Each line of the material should be retyped without alteration.

════════

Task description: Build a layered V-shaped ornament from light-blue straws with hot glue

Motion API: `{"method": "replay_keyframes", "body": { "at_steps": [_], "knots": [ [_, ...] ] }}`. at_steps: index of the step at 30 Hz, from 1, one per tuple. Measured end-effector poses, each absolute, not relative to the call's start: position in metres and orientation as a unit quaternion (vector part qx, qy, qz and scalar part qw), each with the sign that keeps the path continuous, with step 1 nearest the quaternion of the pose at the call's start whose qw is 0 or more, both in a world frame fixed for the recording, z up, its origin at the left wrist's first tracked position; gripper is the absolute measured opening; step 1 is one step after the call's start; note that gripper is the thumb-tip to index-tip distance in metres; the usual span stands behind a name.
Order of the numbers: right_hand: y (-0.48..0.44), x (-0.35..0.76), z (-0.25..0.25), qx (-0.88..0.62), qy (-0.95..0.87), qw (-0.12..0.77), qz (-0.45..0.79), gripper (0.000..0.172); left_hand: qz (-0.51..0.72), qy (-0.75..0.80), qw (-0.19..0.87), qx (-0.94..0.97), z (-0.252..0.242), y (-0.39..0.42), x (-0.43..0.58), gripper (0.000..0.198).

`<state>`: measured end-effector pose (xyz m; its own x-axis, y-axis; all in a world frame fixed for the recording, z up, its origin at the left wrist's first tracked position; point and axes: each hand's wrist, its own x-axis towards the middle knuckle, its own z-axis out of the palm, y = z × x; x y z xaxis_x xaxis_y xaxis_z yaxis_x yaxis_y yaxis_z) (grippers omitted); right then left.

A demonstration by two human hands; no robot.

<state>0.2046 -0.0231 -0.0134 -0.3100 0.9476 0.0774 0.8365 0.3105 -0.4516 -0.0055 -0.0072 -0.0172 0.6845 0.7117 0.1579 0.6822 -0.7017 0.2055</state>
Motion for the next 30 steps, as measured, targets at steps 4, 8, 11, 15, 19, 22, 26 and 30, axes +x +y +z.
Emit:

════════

◆ SOLUTION TO THIS EXERCISE
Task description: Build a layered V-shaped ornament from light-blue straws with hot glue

Motion API: `{"method": "replay_keyframes", "body": { "at_steps": [_], "knots": [ [_, ...] ] }}`. at_steps: index of the step at 30 Hz, from 1, one per tuple. Measured end-effector poses, each absolute, not relative to the call's start: position in metres and orientation as a unit quaternion (vector part qx, qy, qz and scalar part qw), each with the sign that keeps the path continuous, with step 1 nearest the quaternion of the pose at the call's start whose qw is 0 or more, both in a world frame fixed for the recording, z up, its origin at the left wrist's first tracked position; gripper is the absolute measured opening; step 1 is one step after the call's start; note that gripper is the thumb-tip to index-tip distance in metres; the usual span stands behind a name.
Order of the numbers: right_hand: y (-0.48..0.44), x (-0.35..0.76), z (-0.25..0.25), qx (-0.88..0.62), qy (-0.95..0.87), qw (-0.12..0.77), qz (-0.45..0.79), gripper (0.000..0.172); left_hand: qz (-0.51..0.72), qy (-0.75..0.80), qw (-0.19..0.87), qx (-0.94..0.97), z (-0.252..0.242), y (-0.39..0.42), x (-0.43..0.58), gripper (0.000..0.198).

`<state>`: measured end-effector pose (xyz m; its own x-axis, y-axis; all in a world frame fixed for the recording, z up, its origin at the left wrist's first tracked position; point and axes: each hand's wrist, its own x-axis towards the middle knuckle, its own z-axis out of the palm, y = z × x; x y z xaxis_x xaxis_y xaxis_z yaxis_x yaxis_y yaxis_z) (grippers omitted); right then left.

A demonstration by two human hands; no robot.

<state>0.2046 -0.0231 -0.0134 -0.3100 0.9476 0.0774 0.8365 0.3105 -0.4516 -0.0055 -0.0072 -0.0172 0.6845 0.7117 0.1579 0.6822 -0.7017 0.2055</state>
Motion for the next 30 steps, as measured, targets at steps 4, 8, 11, 15, 19, 22, 26 and 30, axes +x +y +z.
Emit:

No additional work remains on the exercise.